ASSIGNMENT
Where the word "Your" shows up in the entries below, please copy the whole line.

Recorded data
=-=-=-=-=

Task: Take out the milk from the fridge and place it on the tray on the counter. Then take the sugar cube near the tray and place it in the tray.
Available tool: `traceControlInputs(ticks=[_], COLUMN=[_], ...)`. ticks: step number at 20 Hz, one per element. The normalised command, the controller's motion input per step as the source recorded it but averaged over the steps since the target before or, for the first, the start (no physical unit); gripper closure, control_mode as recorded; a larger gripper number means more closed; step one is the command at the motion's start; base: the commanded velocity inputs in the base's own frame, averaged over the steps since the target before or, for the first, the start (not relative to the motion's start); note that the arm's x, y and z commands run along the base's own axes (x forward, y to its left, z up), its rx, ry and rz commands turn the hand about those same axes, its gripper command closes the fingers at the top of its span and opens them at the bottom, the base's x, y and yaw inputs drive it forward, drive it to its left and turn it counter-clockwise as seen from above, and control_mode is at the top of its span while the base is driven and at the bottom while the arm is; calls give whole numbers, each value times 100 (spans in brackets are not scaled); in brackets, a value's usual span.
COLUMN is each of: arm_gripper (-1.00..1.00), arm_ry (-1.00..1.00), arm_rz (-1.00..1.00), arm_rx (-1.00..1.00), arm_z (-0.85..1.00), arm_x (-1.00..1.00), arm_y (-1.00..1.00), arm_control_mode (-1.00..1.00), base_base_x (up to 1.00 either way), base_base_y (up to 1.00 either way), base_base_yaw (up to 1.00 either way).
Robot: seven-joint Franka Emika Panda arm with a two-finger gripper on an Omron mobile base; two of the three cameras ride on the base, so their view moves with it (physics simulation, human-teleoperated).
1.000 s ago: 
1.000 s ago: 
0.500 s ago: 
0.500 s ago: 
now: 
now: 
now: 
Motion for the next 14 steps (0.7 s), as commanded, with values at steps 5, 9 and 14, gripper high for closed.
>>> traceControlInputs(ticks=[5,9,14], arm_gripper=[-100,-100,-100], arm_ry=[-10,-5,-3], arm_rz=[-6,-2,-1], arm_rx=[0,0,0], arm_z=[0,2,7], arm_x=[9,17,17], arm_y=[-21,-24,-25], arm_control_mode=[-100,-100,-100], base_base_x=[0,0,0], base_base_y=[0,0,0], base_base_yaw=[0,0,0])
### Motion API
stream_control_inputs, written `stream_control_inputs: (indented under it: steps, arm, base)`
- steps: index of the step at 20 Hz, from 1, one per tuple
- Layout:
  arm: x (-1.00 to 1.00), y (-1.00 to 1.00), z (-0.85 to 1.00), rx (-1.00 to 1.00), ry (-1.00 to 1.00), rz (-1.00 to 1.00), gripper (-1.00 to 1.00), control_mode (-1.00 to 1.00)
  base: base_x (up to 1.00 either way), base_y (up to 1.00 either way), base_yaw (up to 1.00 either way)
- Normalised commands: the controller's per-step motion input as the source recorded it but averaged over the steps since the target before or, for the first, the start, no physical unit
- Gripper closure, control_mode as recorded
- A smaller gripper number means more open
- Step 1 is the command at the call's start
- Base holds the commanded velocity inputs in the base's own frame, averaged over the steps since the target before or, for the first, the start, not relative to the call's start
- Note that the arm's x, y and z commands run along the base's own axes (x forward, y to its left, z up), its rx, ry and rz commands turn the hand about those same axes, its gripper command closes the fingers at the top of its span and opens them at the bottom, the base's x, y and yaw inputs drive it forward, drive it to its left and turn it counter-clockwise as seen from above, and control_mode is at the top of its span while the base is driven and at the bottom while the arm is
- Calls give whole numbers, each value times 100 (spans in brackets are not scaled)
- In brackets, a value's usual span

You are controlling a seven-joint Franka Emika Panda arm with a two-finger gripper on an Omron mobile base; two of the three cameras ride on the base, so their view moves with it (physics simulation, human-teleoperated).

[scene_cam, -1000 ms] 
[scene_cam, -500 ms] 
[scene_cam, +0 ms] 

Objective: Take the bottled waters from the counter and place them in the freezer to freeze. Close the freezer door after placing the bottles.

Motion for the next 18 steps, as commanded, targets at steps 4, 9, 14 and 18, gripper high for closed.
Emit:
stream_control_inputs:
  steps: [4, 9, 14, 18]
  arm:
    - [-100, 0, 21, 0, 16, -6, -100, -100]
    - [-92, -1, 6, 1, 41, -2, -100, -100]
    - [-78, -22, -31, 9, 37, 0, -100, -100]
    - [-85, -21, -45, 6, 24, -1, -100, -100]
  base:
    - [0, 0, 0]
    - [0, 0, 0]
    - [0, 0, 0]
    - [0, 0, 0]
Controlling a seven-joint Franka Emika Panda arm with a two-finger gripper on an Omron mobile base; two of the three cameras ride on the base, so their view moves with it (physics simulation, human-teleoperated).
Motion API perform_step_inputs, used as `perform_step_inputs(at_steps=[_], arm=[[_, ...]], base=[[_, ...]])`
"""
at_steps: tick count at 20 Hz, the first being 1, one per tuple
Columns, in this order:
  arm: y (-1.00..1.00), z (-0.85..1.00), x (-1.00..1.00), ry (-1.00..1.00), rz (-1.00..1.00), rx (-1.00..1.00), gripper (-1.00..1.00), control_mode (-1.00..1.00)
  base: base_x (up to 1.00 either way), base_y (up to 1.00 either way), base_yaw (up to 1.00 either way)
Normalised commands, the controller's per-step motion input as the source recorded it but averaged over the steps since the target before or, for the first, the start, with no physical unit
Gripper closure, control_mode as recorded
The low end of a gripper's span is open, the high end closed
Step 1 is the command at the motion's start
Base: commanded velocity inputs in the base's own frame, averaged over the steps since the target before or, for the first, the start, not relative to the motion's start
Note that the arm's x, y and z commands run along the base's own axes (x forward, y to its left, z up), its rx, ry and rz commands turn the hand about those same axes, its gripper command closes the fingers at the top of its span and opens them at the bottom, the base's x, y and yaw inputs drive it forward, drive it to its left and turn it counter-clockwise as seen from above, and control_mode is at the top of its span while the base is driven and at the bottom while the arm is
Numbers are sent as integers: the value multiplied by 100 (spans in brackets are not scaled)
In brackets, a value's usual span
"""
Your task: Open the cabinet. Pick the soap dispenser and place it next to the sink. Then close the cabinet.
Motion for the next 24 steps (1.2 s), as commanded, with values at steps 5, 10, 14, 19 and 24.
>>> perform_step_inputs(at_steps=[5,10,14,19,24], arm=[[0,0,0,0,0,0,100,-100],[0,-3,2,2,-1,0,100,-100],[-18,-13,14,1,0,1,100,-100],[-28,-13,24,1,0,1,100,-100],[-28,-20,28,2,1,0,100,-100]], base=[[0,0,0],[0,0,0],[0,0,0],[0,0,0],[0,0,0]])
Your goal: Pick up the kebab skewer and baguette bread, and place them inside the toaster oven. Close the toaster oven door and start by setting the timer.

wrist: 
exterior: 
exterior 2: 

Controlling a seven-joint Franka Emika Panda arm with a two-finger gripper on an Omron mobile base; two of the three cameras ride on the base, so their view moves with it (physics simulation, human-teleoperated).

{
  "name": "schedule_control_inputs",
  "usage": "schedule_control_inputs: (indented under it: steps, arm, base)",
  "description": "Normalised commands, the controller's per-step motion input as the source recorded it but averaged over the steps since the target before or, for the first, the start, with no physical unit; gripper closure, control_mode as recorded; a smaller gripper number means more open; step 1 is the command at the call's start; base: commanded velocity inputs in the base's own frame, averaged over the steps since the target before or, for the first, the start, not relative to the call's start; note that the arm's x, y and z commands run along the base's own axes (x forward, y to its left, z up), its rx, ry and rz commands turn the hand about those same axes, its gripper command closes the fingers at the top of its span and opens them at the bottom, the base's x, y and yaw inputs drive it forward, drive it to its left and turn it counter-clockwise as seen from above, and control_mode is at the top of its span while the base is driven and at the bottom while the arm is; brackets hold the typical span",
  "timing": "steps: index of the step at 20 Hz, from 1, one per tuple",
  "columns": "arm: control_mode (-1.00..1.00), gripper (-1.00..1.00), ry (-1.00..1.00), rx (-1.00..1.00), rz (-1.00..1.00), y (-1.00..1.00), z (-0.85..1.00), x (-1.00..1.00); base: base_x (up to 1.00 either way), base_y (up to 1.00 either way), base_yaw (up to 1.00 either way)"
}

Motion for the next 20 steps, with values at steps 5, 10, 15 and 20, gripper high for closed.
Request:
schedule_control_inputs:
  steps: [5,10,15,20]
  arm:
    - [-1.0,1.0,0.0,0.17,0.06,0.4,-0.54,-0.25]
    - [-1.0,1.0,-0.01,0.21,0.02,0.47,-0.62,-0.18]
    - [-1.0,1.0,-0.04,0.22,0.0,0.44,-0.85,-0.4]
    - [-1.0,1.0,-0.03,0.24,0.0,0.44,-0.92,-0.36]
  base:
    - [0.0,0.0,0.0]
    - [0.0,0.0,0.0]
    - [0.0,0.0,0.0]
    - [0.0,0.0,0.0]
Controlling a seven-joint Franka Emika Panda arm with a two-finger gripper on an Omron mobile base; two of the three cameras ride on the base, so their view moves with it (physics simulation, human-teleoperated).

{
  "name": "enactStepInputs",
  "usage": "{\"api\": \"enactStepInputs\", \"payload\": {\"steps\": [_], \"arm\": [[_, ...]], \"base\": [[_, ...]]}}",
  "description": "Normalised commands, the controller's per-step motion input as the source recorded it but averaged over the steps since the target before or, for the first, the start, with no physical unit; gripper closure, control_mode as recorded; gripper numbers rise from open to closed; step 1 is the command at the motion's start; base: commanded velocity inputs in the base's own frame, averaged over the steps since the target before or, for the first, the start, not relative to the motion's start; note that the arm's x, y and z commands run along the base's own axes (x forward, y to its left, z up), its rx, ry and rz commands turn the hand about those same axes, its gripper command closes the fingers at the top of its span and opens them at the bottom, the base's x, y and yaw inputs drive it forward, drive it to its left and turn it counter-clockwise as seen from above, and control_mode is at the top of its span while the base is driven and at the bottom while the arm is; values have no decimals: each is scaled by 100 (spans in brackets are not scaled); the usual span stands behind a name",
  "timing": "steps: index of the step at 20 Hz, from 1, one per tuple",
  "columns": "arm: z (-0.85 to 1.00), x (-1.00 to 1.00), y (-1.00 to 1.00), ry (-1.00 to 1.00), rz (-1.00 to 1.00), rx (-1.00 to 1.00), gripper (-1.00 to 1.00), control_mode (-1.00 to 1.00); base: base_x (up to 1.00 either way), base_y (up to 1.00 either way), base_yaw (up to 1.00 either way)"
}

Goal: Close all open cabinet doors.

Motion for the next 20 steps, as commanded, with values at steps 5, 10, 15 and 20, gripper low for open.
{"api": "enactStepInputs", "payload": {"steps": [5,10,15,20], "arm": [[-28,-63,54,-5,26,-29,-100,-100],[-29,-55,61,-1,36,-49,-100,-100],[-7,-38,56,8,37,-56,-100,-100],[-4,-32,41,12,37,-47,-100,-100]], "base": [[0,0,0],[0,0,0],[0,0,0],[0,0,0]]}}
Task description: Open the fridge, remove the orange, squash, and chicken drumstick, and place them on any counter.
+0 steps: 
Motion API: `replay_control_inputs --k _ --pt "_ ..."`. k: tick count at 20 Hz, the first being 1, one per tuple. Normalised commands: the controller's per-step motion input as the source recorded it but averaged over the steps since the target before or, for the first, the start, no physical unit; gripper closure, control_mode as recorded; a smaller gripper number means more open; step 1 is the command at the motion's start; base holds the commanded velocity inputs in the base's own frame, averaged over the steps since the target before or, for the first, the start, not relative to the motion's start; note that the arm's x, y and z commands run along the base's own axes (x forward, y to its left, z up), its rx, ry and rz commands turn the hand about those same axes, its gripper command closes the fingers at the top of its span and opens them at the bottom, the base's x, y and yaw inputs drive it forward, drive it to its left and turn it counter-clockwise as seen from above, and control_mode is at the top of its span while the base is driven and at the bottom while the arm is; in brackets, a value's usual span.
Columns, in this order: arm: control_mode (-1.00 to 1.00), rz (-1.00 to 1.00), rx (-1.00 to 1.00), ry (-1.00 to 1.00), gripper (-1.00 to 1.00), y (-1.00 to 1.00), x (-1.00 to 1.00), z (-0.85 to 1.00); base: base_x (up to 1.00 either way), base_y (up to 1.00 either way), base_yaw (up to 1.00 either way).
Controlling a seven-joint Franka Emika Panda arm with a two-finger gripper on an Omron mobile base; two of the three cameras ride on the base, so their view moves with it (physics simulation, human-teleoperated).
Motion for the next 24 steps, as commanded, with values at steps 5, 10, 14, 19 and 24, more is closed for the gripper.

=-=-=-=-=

TASK SOLUTION
Your task: Open the cabinet. Pick the soap dispenser and place it next to the sink. Then close the cabinet.
Your goal: Pick up the kebab skewer and baguette bread, and place them inside the toaster oven. Close the toaster oven door and start by setting the timer.

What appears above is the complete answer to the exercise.